Mieza M A, Itoh T, Cui J Q, Makino Y, Kawano T, Tsuchida K, Koike T, Shirai T, Yagita H, Matsuzawa A, Koseki H, Taniguchi M
Division of Molecular Immunology, Center for Biomedical Science, School of Medicine, Chiba University, Japan.

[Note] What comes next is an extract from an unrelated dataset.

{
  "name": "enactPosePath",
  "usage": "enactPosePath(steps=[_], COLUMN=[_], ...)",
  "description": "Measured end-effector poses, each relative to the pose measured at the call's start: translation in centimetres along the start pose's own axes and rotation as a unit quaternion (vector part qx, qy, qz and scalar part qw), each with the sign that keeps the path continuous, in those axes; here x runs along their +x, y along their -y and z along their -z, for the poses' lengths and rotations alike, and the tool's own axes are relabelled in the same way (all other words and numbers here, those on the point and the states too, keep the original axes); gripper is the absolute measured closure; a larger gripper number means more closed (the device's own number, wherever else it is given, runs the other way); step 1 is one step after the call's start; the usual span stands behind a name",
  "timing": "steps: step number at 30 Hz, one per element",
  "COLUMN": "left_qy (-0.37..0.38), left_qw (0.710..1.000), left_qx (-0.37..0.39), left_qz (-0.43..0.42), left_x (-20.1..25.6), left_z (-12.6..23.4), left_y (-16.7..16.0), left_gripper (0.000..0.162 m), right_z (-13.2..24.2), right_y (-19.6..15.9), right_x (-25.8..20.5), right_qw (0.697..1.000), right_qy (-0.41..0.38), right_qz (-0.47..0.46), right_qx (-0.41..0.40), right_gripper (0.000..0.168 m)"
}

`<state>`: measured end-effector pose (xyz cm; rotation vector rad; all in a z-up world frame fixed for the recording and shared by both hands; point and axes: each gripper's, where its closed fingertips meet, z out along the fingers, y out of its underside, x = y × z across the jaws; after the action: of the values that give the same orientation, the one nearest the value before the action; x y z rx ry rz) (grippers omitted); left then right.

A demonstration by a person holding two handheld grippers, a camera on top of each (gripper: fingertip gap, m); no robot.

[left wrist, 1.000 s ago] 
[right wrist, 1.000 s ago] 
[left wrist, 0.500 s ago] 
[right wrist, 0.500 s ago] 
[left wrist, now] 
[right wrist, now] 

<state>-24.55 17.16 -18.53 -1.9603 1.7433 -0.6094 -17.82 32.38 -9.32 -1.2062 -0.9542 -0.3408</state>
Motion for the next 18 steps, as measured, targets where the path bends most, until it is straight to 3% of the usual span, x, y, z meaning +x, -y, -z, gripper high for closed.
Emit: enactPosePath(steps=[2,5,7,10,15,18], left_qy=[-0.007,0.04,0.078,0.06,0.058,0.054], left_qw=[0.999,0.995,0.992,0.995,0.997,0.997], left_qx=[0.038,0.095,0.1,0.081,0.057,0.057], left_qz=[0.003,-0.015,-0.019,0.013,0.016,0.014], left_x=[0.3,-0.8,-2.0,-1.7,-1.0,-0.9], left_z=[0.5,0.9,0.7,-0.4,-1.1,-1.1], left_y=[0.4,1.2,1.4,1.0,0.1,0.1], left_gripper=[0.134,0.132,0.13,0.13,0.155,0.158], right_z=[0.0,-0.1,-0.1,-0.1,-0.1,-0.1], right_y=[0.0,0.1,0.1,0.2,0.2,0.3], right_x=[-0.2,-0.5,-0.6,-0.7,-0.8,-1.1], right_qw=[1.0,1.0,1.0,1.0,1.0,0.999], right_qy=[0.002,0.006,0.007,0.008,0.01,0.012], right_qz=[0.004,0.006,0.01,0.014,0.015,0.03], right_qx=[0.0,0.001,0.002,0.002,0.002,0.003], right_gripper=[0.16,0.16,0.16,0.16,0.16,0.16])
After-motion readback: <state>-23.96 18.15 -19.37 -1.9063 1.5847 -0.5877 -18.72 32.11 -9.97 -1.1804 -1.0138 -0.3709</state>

J Immunol. 1996 May 15;156(10):4035-40.
A novel peripheral T cell subset characterized by the expression of a NK marker and invariant TCR encoded by V alpha 14 J alpha 281 gene segments with a 1-base N-region was investigated in relation to autoimmune disease development. First, we observed that invariant V alpha 14+ NK T cells are specifically reduced with aging in C57BL/6 lpr/lpr or MRL lpr/lpr mice, whereas no change was observed in age-matched control C57BL/6 or MRL +/+ mice as determined by FACS analysis and RNase protection assay. This reduction precedes the disease development and could also be detected in other autoimmune disease-prone mice, such as C3H gld/gld and (NZB x NZW)F1 mice. These results suggest that the specific decrease in invariant V alpha 14+ NK T cells correlates strongly with the development of autoimmunity. Second, injection of MRL lpr/lpr mice with anti-V alpha 14 mAb resulted in the early onset and exacerbation of lymphosplenomegaly due to the accumulation of abnormal CD3+ B220+ CD4-CD8- T cells as well as an increase in the titers of anti-dsDNA autoantibodies. These results indicate that V alpha 14+ NK T cells regulate autoimmune responses and play a crucial role in controlling the development of autoimmune diseases.
研究了一种新型外周T细胞亚群,其特征是表达一种NK标志物以及由Vα14 Jα281基因片段编码且带有1个碱基N区的恒定TCR,并探讨了其与自身免疫性疾病发展的关系。首先,我们观察到,通过流式细胞术分析和核糖核酸酶保护试验确定,在C57BL/6 lpr/lpr或MRL lpr/lpr小鼠中,恒定Vα14+ NK T细胞会随着年龄增长而特异性减少,而在年龄匹配的对照C57BL/6或MRL +/+小鼠中未观察到变化。这种减少在疾病发展之前就已出现,并且在其他易患自身免疫性疾病的小鼠中也能检测到,如C3H gld/gld和(NZB×NZW)F1小鼠。这些结果表明,恒定Vα14+ NK T细胞的特异性减少与自身免疫性的发展密切相关。其次,给MRL lpr/lpr小鼠注射抗Vα14单克隆抗体,由于异常CD3+B220+CD4 - CD8 - T细胞的积累以及抗双链DNA自身抗体滴度的增加,导致淋巴脾肿大提前出现并加重。这些结果表明,Vα14+ NK T细胞调节自身免疫反应,并在控制自身免疫性疾病的发展中起关键作用。